THE LEGISLATIVE ACTS

OF THE

GOVERNOR GENERAL OF INDIA
IN COUNCIL,

FROM 1834 TO THE END OF 1867;

WITH

AN ANALYTICAL ABSTRACT PREFIXED TO EACH ACT; TABLE OF CONTENTS AND INDEX TO EACH VOLUME; THE LETTERS PATENT OF THE HIGH COURTS, AND ACTS OF PARLIAMENT AUTHORIZING THEM.


(TO BE CONTINUED ANNUALLY.)


VOL. I.
1834—1851.


By WILLIAM THEOBALD, ESQ.,

Barisster-at-Law; and of the High Court, Calcutta.

CALCUTTA:
MESSRS. THACKER, SPINK & CO.,

PUBLISHERS TO THE UNIVERSITY
And may be had of all other Booksellers


1868

LONDON:
PRINTED BY JOHN RING AND COMPANY, LIMITED
QUEEN STREET, CHEAPSIDE, E.C.

PREFACE.

The present is a collection of the Acts of the Legislative Council of India, from 1834 to the end of 1867. Repealed Acts and parts of Acts are omitted, but the Abstracts are retained, a plan which, I believe, has given satisfaction in former editions. I have admitted exceptions to the former part of this general rule, by the reprint of such repealed Acts and parts of Acts as concern titles to property, or in other respects have a permanent value for reference; and a few others of merely historical value may have been retained in the present, but will not in any subsequent volume. By this plan I have anticipated, to a considerable extent, the objects of a Bill now in course of being passed by the Legislative Council, for the repeal of some 180 Acts, which have become inoperative by change of circumstances, or have expired. The greater part of them have been suppressed in this Edition, and thereby the Bill referred to is anticipated.

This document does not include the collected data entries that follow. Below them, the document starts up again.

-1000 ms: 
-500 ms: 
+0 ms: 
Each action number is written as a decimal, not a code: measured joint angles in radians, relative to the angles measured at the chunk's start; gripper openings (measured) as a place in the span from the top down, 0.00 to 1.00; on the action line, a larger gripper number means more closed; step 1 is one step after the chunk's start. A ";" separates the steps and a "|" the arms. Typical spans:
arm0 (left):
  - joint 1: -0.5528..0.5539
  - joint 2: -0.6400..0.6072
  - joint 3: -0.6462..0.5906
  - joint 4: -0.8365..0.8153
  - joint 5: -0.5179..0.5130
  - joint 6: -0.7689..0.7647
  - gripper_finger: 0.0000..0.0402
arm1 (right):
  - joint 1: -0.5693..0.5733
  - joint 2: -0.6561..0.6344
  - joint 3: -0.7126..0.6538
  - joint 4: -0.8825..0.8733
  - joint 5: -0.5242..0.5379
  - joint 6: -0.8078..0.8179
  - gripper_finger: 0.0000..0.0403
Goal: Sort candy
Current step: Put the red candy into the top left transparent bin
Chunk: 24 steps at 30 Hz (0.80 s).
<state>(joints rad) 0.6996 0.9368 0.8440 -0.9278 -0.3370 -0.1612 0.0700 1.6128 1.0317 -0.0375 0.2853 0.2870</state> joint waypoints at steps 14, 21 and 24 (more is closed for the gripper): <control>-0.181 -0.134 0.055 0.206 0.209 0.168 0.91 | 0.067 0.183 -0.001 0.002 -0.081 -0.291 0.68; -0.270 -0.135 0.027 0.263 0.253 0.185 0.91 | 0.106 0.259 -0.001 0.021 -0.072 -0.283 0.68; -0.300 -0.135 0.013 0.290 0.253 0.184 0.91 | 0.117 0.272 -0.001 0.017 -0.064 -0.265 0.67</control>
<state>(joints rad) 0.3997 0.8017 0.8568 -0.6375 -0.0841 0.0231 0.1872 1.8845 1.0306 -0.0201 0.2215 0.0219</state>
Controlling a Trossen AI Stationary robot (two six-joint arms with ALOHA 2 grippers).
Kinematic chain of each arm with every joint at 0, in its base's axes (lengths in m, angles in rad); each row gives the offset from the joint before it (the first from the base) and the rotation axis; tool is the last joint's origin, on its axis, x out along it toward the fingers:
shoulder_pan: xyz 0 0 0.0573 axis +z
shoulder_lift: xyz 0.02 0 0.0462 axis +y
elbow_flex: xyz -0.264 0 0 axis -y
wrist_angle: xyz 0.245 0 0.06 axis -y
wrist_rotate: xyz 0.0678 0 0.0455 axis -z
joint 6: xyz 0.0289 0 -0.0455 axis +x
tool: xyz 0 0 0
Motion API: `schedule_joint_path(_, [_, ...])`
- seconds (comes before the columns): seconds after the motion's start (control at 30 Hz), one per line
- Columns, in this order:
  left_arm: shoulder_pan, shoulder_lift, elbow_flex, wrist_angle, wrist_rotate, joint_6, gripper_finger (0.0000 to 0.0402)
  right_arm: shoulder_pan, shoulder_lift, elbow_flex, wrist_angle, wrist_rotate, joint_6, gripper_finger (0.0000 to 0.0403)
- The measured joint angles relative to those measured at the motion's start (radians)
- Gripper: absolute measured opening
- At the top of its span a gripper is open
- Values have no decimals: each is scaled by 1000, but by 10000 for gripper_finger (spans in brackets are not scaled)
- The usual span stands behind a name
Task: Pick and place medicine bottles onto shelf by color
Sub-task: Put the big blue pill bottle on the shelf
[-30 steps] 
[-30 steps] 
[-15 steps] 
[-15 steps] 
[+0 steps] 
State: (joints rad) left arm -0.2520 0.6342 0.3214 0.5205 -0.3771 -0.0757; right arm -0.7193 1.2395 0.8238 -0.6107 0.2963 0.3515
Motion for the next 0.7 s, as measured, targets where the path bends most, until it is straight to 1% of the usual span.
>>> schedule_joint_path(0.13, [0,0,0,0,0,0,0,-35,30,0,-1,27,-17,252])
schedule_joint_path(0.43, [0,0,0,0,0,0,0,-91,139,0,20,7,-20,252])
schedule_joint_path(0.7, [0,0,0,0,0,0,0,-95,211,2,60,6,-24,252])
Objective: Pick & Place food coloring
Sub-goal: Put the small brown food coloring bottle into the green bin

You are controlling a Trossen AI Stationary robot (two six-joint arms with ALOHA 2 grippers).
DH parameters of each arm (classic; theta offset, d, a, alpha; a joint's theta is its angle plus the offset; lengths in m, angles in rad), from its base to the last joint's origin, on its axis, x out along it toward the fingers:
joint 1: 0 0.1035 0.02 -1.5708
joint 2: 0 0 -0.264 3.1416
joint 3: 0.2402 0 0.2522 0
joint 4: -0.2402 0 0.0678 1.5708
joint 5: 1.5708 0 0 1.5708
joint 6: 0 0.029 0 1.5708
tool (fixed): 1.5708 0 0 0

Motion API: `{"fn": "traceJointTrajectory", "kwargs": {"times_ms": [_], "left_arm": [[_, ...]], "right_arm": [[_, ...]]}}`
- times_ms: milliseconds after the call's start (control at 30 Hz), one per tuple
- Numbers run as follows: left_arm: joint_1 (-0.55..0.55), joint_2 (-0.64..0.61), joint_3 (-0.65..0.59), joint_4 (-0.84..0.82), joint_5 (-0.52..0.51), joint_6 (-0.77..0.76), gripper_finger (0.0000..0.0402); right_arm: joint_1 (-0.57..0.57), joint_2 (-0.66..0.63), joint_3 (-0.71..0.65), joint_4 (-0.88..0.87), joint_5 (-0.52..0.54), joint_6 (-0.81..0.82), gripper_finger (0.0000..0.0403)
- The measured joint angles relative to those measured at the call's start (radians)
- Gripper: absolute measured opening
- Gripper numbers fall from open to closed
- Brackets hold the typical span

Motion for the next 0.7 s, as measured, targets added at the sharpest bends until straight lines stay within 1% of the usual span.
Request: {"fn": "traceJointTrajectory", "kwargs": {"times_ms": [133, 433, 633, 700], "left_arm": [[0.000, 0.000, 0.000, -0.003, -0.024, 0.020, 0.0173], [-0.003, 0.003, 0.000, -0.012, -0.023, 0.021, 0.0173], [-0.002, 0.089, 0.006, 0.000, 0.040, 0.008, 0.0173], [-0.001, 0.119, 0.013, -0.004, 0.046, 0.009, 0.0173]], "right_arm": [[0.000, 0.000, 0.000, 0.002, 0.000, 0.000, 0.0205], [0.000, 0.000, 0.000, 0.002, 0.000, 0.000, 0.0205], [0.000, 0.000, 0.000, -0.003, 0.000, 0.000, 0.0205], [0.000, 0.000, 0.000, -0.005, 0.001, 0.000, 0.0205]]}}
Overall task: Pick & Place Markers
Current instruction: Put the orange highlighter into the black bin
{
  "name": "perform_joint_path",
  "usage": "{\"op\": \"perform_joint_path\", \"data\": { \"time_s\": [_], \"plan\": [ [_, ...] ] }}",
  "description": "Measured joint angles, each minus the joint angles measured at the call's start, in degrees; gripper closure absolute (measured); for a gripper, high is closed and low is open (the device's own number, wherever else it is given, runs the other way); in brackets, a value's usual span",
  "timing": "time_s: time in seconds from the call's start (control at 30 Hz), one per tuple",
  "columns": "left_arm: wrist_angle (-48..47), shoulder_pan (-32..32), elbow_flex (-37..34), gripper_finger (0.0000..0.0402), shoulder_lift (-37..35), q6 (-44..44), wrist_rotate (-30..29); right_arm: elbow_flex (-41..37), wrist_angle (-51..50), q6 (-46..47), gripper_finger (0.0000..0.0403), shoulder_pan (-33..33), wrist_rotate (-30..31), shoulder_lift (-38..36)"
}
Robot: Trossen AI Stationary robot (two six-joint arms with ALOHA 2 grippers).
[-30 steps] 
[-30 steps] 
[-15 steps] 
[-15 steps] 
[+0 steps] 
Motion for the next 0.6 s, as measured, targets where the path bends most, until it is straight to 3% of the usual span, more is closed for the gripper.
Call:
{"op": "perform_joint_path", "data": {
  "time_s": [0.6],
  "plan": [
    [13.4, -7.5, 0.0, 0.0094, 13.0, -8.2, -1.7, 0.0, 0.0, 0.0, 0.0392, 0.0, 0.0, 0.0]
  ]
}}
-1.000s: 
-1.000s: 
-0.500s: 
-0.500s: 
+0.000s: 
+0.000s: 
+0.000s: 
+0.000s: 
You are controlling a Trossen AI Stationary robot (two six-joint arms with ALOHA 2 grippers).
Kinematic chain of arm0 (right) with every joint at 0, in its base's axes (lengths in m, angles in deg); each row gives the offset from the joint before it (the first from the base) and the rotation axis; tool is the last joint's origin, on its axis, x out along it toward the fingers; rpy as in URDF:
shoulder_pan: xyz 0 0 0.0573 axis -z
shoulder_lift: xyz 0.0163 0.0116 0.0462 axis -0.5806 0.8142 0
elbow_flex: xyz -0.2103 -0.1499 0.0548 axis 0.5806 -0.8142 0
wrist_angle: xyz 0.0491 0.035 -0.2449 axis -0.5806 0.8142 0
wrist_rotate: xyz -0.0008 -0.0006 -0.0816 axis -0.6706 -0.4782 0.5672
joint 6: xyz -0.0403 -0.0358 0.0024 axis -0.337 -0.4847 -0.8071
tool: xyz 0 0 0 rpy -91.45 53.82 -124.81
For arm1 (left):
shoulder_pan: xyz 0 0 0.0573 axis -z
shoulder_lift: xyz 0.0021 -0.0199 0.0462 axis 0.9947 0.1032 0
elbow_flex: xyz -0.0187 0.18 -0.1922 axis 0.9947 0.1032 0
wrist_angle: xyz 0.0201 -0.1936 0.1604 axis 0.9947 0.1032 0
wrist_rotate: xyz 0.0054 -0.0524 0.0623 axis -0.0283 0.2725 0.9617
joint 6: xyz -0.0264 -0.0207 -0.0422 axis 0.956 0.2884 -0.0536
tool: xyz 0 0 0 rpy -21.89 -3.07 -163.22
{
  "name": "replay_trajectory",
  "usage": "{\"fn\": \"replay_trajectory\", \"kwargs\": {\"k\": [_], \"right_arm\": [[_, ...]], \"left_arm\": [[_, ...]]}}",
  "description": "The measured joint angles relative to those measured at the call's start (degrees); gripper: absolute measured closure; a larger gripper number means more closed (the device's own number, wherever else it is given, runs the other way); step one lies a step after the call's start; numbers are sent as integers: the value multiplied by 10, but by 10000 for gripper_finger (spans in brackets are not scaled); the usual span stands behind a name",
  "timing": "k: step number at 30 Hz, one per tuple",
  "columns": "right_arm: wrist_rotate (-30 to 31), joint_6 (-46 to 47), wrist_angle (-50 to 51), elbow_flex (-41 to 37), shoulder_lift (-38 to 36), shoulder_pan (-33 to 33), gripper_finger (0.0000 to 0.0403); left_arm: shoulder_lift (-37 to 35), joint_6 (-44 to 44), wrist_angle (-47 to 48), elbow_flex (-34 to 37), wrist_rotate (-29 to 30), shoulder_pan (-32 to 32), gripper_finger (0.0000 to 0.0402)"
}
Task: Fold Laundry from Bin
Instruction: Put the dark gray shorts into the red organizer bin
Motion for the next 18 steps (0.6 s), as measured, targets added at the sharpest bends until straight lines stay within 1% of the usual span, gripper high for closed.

The title which I have given to the present Collection is synonymous with "Acts of the Legislative Council of India." The Council came into existence in 1834 (the date at which this Collection begins), under 3 and 4 W. 4, c. 85, as a distinct body separate from that of the Executive Government of India; and the legislative powers of the Presidency Governments, through the exercise of which each Presidency had previously been supplied with Regulations (so called and not Acts), at the same time ceased.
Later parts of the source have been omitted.